Farmers Market Kitchen: Litigious Whiskey Grey | Bite Club

Farmers Market Kitchen: Litigious Whiskey Grey


Why not have a little whiskey with your tea? - HANNAH PALMER EGAN
  • Hannah Palmer Egan
  • Why not have a little whiskey with your tea?
Smugglers' Notch Distillery spent much of the last two years in litigation with Campari Group, which produces Campari, Wild Turkey and Skyy Vodka, among other international liquor brands. At issue was a name: The Italian booze behemoth deemed the "Smugglers' Notch" in the Cambridge micro-distillery's moniker to be too close to its Old Smuggler blended whiskey, and took the tiny spirit producer to court over it.

The litigants settled the case in May 2014. Smugglers' Notch can keep its company name, and spirits licensed before the lawsuit will retain their original branding, according to distillery owner Ron Elliott. But, going forward, any new "dark" spirits (anything that's not clear, basically) must be given a "fanciful or arbitrary name," and that name must be larger than the company name on any labeling. 

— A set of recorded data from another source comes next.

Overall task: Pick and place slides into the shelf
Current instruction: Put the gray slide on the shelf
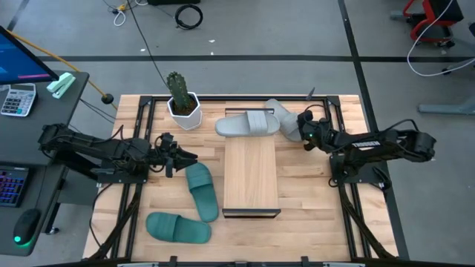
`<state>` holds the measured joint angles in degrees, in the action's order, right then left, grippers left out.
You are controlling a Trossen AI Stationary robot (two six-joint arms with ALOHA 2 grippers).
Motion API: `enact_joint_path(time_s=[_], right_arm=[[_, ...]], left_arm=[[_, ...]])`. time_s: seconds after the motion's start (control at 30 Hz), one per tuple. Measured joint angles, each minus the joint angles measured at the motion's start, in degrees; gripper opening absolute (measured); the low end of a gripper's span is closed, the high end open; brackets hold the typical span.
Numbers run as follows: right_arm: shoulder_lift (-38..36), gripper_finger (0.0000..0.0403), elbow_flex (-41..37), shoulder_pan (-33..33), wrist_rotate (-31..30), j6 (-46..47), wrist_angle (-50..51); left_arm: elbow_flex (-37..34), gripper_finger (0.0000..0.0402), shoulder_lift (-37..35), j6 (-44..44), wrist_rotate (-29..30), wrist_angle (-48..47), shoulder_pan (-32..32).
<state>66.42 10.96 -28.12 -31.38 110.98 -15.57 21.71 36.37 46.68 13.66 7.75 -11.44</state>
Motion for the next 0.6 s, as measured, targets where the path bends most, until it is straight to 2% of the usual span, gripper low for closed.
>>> enact_joint_path(time_s=[0.13,0.33,0.6], right_arm=[[0.8,0.0102,0.0,-0.7,-0.3,-0.1,0.0],[1.0,0.0016,0.1,-2.6,-1.8,-2.6,-0.2],[0.7,0.0009,0.5,-3.3,-1.7,-6.5,-3.3]], left_arm=[[0.0,0.0172,0.0,0.1,0.0,0.0,0.0],[0.0,0.0172,0.0,0.3,0.0,0.0,0.0],[0.0,0.0172,0.0,0.2,0.0,0.1,0.0]])
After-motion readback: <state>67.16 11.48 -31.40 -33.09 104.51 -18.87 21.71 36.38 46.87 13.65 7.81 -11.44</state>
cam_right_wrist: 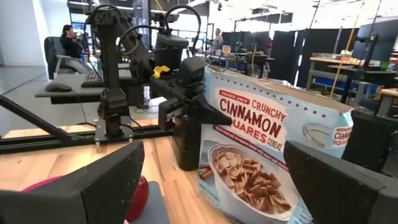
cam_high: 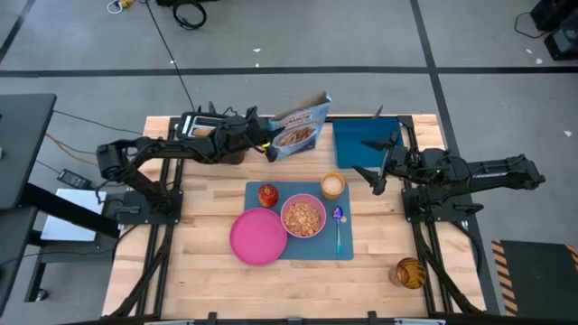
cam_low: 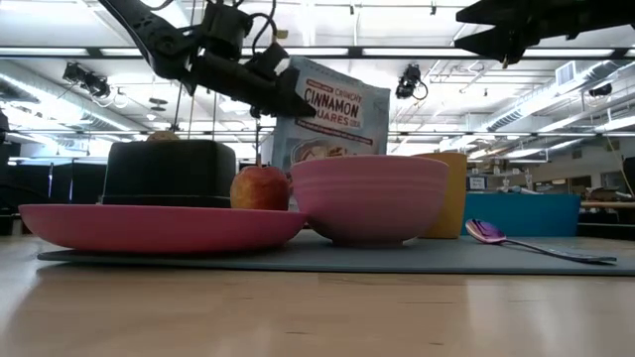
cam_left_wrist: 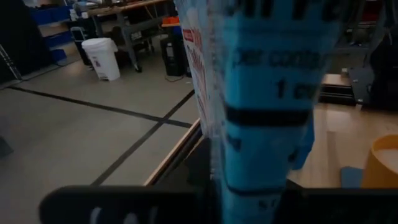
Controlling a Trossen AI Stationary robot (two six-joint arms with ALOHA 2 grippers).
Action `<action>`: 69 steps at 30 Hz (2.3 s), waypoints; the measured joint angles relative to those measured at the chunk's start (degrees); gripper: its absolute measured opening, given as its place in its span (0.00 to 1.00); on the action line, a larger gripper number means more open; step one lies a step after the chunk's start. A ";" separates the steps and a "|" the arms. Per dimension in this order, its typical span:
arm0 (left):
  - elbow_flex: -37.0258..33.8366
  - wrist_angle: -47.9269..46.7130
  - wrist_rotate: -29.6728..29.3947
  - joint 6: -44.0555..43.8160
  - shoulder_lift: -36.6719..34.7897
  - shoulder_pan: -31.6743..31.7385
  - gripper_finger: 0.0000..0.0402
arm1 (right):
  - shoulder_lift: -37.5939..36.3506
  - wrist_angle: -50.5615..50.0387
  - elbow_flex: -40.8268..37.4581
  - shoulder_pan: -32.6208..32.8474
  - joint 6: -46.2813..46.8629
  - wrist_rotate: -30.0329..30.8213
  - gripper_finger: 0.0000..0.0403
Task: Arrange a breakfast setting
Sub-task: Pour the cereal into the pink bowl, then put the bagel on the pink plate
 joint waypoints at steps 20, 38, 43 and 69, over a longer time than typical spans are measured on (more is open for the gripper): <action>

At the time, Elliott, along with his son and co-owner Jeremy Elliott, had wheat whiskey (some of it distilled on site) aging in barrels. They would have loved to release it "just following the lawsuit," the elder Elliott says, but the spirit needed more age. So they waited ... and waited. 

And this fall, the distillery bottled and labeled its Litigation Wheat Whiskey, an amber-hued sipper with notes of brandy, caramel and vanilla, rested three years in charred oak.  

Today, I made a caffeinated cocktail with it and dubbed it the Litigious Whiskey Grey, so named for the lawsuit and tea that is its main mixer.

Whiskey Grey
Makes 1 cocktail

  • 2 oz Smugglers' Notch Litigation wheat whiskey
  • 1-2 tablespoons cider syrup*
  • 2-3 ounces Earl Grey tea, cooled
  • Half & half
  • Urban Moonshine citrus bitters

*Cider syrup takes about five minutes to make and is a fun seasonal twist on simple syrup. It's great in all sorts of cocktails, including this gin fizz I made in October. Mix equal parts fresh apple cider and sugar with fresh herbs (rosemary and sage are best) in a small saucepan. Heat over low flame, stirring often, until the sugar dissolves. Pour into a lidded container and refrigerate for up to two weeks. 


  1. Brew two teabags in two cups of water and allow to cool. 
  2. Pour the whiskey, syrup and 2-3 ounces of cold tea into a cocktail shaker and stir.
  3. Fill a rocks glass with ice and pour the whiskeyed tea over. 
  4. Top with half & half, as you would a cup of coffee or hot tea. Spritz with bitters and enjoy!